Task to complete. Produce a verbatim copy of the data below that contains no pictures.

Supplied material.
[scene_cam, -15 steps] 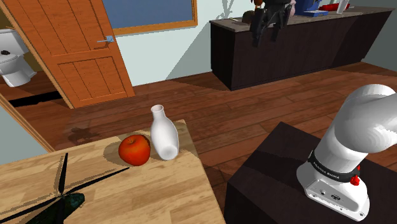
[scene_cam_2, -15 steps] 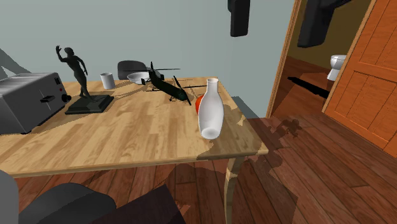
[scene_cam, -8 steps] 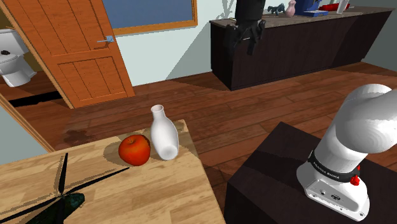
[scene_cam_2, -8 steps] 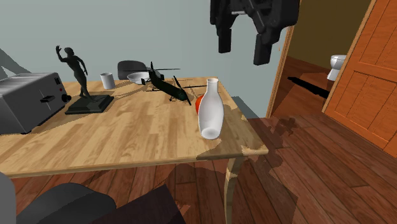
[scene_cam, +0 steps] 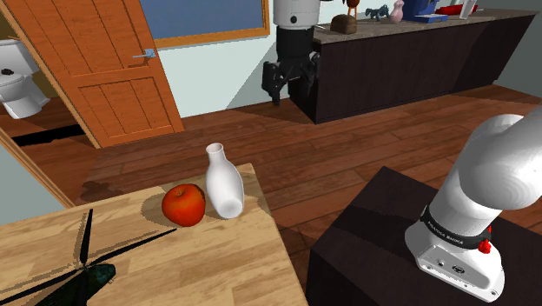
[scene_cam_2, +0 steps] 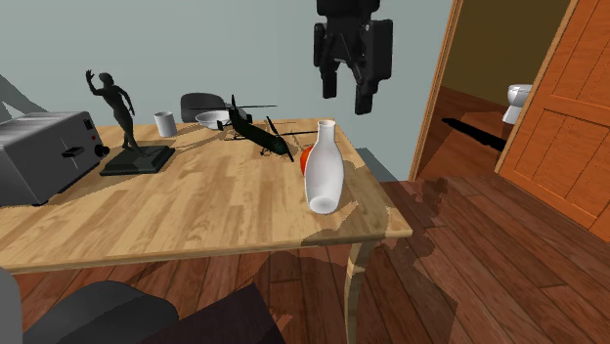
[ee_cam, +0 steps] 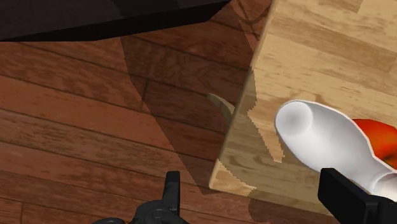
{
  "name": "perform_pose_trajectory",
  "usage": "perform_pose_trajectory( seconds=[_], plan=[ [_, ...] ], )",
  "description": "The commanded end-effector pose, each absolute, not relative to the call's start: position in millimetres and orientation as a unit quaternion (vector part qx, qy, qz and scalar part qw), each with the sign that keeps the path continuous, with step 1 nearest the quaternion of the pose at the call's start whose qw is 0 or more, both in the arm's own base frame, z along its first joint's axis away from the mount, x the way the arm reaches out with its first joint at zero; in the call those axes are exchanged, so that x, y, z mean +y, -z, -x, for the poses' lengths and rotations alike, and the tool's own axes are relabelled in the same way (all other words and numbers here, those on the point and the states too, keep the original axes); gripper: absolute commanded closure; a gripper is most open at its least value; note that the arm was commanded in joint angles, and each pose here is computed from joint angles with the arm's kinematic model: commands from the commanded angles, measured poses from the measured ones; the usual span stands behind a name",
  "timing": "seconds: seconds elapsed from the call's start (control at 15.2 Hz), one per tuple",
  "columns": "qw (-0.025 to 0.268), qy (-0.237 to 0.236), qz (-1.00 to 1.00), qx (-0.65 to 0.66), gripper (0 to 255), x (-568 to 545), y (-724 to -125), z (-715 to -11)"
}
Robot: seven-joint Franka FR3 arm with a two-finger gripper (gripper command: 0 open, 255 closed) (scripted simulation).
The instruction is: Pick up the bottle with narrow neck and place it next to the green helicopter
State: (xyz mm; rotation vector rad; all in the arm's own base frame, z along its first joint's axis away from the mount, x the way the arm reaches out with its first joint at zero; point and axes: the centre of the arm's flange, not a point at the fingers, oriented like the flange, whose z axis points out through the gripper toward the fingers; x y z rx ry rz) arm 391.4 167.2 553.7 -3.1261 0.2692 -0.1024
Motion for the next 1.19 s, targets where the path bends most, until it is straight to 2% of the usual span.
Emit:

Answer space.
[scene_cam, -15 steps] 
[scene_cam_2, -15 steps] 
[scene_cam, -8 steps] 
[scene_cam_2, -8 steps] 
[scene_cam, +0 steps] 
[scene_cam_2, +0 steps] 
[ee_cam, +0 steps] 
{
  "name": "perform_pose_trajectory",
  "usage": "perform_pose_trajectory( seconds=[_], plan=[ [_, ...] ], )",
  "description": "The commanded end-effector pose, each absolute, not relative to the call's start: position in millimetres and orientation as a unit quaternion (vector part qx, qy, qz and scalar part qw), each with the sign that keeps the path continuous, with step 1 nearest the quaternion of the pose at the call's start whose qw is 0 or more, both in the arm's own base frame, z along its first joint's axis away from the mount, x the way the arm reaches out with its first joint at zero; in the call those axes are exchanged, so that x, y, z mean +y, -z, -x, for the poses' lengths and rotations alike, and the tool's own axes are relabelled in the same way (all other words and numbers here, those on the point and the states too, keep the original axes); gripper: absolute commanded closure; a gripper is most open at its least value; note that the arm was commanded in joint angles, and each pose here is computed from joint angles with the arm's kinematic model: commands from the commanded angles, measured poses from the measured ones; the usual span stands behind a name",
  "timing": "seconds: seconds elapsed from the call's start (control at 15.2 Hz), one per tuple",
  "columns": "qw (-0.025 to 0.268), qy (-0.237 to 0.236), qz (-1.00 to 1.00), qx (-0.65 to 0.66), gripper (0 to 255), x (-568 to 545), y (-724 to -125), z (-715 to -11)"
}
Robot: seven-joint Franka FR3 arm with a two-finger gripper (gripper command: 0 open, 255 closed) (scripted simulation).
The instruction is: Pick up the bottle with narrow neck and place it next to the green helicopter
State: (xyz mm; rotation vector rad; all in the arm's own base frame, z along its first joint's axis away from the mount, x the way the arm reaches out with its first joint at zero; point and axes: the centre of the arm's flange, not a point at the fingers, oriented like the flange, whose z axis points out through the gripper toward the fingers; x y z rx ry rz) arm 391.4 167.2 553.7 -3.1261 0.2692 -0.1024
Motion for the next 1.19 s, targets where the path bends most, until it is straight to 2% of the usual span.
Emit:

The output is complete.